Work to be completed:
Set down, exactly and only, everything from the line containing "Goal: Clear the" down to the line containing "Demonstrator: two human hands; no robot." in the data below; the pictures are not part of the copy.

Input for this task:
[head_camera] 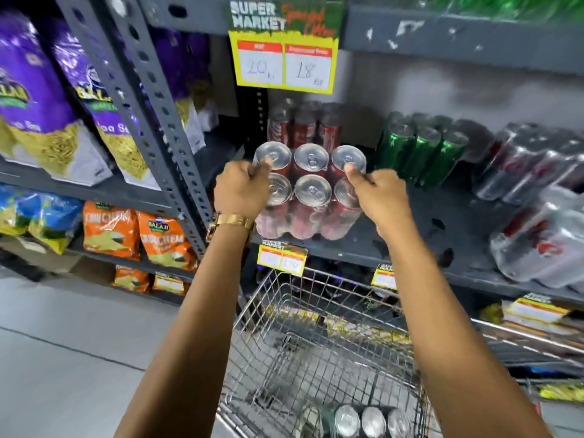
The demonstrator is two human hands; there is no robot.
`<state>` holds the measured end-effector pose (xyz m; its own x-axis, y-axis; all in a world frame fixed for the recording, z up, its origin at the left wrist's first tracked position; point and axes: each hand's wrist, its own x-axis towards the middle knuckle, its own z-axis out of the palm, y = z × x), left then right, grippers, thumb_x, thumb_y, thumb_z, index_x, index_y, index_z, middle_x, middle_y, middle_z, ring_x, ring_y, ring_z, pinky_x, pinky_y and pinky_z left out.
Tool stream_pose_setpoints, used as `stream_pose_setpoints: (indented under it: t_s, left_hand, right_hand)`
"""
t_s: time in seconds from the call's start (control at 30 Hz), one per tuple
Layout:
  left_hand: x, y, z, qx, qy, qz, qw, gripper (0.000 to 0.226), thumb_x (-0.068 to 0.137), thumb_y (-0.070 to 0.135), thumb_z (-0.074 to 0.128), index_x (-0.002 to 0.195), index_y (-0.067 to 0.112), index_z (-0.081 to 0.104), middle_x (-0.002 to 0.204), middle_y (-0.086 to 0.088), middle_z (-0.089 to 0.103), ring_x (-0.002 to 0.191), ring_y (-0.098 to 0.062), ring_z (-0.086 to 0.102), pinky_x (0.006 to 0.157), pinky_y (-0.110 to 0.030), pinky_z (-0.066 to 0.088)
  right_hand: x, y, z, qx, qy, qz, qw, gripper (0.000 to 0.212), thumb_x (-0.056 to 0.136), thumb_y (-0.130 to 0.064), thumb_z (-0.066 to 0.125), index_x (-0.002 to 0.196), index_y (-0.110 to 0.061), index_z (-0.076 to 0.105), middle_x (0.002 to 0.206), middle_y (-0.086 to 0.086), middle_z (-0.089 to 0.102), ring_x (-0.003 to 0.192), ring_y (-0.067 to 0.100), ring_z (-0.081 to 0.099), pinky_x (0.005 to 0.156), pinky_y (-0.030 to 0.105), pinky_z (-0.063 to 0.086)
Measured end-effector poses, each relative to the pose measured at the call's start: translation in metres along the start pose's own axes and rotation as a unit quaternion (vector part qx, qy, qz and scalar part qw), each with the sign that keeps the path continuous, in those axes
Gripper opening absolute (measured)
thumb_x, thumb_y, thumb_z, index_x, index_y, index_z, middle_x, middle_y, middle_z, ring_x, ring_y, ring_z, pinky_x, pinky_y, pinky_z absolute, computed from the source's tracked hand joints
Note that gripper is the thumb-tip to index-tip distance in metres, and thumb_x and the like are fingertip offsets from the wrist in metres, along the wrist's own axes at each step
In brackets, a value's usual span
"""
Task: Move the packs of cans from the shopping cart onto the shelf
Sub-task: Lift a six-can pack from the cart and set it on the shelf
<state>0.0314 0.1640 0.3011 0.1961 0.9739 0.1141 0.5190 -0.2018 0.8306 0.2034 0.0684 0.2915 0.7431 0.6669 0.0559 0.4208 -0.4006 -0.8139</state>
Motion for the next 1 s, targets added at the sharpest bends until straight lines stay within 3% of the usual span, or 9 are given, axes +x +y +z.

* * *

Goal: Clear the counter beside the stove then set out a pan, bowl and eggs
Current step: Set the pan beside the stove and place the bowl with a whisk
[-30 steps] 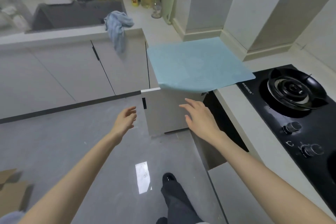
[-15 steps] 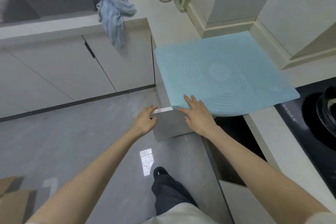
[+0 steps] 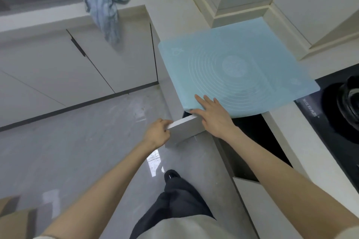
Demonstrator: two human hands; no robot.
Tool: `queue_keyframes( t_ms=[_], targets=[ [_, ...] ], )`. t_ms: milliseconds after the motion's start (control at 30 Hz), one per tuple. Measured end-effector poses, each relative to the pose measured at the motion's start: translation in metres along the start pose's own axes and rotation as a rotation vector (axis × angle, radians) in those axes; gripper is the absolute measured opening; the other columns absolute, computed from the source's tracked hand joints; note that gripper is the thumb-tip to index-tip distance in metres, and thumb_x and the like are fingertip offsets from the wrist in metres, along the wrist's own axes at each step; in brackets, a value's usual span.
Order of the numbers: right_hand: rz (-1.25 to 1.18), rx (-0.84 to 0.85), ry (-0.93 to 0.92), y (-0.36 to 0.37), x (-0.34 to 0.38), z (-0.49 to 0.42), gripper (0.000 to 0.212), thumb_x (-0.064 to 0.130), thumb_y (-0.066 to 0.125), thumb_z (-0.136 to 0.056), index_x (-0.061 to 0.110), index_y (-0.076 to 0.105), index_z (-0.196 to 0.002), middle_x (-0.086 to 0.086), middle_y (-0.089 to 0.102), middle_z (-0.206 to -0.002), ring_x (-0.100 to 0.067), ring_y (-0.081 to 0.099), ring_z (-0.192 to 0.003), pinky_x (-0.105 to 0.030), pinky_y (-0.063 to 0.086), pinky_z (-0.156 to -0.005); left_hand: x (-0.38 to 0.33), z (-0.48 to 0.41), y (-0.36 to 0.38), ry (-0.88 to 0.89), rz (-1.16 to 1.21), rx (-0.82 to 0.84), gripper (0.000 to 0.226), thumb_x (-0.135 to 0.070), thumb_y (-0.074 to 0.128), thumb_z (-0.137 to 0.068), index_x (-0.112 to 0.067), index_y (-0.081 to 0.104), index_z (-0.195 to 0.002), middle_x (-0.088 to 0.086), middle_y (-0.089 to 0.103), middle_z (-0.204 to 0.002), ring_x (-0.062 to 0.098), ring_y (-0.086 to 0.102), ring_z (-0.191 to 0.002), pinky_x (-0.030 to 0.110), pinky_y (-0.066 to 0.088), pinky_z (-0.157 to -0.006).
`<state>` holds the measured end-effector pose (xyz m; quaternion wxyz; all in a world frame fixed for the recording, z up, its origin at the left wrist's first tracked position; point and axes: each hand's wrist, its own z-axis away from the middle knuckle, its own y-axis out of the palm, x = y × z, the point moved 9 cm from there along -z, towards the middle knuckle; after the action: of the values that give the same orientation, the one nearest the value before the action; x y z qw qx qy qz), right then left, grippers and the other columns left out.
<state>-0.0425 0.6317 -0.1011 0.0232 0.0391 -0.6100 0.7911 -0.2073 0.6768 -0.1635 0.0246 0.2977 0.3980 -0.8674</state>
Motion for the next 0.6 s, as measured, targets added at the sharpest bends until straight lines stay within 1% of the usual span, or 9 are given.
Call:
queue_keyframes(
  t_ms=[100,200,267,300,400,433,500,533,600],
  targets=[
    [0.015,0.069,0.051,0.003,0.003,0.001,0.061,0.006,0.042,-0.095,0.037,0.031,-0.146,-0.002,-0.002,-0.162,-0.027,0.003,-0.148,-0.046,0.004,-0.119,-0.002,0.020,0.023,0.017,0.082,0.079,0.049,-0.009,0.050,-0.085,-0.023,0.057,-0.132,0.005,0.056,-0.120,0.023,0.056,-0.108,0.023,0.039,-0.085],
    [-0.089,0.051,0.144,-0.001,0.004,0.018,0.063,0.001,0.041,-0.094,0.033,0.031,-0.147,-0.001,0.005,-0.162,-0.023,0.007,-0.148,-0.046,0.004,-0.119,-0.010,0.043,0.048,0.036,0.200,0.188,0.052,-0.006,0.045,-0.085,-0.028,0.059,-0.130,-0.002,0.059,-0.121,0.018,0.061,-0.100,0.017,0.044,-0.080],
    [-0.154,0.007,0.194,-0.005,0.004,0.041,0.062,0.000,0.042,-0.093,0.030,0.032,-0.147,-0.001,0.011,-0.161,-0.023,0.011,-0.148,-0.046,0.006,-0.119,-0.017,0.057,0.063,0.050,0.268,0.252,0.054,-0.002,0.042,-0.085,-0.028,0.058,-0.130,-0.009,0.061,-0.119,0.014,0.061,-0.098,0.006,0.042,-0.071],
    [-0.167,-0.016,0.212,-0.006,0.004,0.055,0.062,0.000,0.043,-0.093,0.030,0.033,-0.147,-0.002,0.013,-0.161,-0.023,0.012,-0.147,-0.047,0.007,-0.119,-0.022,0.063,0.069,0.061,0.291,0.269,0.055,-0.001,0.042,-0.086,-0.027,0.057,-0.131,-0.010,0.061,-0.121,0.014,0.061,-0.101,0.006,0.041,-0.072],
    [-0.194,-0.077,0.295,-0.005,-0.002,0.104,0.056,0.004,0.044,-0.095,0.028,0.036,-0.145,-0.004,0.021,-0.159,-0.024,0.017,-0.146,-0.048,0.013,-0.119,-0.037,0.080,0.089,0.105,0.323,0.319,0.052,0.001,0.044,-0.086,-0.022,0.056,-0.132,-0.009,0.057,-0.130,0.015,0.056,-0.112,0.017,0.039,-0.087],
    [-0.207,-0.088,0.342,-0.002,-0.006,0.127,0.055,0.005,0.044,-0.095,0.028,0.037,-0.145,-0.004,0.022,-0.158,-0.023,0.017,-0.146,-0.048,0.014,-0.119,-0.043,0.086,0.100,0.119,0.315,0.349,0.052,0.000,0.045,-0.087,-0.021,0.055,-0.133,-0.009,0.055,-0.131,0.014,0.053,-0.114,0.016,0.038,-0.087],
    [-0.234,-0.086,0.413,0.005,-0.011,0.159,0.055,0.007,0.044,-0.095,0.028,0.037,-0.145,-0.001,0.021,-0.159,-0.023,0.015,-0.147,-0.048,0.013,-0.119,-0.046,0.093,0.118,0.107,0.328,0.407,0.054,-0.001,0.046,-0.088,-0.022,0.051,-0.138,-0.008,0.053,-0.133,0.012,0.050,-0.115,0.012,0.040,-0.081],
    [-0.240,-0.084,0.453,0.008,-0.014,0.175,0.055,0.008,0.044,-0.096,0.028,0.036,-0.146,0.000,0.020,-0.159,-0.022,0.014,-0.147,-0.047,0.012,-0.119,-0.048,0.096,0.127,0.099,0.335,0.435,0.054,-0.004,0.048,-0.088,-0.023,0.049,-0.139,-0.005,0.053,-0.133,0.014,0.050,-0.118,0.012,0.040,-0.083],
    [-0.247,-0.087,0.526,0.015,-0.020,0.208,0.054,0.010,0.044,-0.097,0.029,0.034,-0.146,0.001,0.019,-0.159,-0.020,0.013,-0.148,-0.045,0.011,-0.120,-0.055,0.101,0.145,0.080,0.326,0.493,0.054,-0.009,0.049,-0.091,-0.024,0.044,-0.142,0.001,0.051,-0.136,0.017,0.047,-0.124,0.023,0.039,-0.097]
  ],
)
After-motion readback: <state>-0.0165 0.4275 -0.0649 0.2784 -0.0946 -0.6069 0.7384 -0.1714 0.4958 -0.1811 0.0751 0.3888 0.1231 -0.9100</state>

Answer for the task:
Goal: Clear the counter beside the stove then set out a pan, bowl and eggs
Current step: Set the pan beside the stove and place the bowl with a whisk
[-30 steps] 
[-15 steps] 
[+0 steps] 
Demonstrator: two human hands; no robot.

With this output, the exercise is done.